**Exercise instructions:** Reply with one number only: the count of lines below that contain the word "would".

--------------------

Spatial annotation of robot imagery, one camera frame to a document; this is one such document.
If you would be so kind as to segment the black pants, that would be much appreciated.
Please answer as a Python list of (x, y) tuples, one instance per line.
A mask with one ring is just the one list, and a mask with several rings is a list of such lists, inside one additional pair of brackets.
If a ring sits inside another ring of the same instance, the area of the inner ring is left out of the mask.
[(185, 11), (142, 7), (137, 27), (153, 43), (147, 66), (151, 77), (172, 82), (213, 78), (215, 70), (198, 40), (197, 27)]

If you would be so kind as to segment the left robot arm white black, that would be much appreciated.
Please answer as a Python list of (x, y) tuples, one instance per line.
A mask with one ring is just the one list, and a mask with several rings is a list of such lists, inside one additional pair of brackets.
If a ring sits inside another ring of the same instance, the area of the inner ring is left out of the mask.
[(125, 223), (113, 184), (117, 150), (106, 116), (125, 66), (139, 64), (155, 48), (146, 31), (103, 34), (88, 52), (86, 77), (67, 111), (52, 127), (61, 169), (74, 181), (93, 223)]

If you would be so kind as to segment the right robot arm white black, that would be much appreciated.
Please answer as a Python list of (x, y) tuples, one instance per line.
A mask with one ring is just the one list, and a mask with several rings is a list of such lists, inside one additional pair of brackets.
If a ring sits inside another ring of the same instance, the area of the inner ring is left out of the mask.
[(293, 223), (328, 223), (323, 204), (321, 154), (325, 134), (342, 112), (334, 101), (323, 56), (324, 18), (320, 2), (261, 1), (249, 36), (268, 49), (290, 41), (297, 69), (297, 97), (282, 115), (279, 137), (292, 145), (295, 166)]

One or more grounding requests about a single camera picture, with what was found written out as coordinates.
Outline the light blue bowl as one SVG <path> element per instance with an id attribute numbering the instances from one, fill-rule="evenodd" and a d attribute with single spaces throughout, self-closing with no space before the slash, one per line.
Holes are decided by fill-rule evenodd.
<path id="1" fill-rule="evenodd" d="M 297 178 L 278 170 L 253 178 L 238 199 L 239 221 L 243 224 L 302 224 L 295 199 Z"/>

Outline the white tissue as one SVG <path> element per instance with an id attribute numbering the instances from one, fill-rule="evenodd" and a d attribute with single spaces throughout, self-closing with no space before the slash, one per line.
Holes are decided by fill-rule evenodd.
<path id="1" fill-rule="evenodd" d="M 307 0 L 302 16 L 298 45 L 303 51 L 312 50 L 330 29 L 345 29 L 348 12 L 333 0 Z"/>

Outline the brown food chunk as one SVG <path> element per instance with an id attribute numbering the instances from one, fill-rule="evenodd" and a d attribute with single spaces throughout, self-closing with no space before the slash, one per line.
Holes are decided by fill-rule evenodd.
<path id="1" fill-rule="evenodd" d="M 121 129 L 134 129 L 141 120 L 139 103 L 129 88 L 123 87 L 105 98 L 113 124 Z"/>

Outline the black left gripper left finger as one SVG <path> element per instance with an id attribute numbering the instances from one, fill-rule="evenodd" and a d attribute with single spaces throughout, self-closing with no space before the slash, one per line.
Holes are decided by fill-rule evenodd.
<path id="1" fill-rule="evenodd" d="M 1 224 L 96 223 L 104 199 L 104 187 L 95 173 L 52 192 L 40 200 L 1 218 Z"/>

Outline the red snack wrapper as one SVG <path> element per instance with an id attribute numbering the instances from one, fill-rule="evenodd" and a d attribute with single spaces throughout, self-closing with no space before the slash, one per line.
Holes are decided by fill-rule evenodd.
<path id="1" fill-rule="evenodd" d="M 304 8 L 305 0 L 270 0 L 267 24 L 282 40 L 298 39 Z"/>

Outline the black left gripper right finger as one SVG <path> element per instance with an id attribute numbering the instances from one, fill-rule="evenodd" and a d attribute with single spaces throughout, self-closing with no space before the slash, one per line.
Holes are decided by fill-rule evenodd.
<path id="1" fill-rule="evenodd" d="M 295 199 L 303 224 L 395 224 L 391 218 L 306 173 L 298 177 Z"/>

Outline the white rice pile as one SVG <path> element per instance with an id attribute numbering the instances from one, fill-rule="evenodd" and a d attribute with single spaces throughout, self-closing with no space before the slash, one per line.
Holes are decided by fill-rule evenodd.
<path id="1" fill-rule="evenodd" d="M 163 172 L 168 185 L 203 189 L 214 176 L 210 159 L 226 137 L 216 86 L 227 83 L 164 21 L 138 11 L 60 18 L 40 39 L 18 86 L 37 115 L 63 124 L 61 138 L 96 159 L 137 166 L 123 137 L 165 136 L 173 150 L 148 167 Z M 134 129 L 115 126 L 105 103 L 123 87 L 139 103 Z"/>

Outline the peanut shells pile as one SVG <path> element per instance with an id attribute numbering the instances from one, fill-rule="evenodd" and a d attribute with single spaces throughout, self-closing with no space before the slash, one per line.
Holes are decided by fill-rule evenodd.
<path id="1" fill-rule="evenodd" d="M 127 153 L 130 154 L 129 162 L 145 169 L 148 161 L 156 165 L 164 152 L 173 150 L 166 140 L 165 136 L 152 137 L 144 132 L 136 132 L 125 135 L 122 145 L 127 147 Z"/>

--------------------

**The completed task:** 3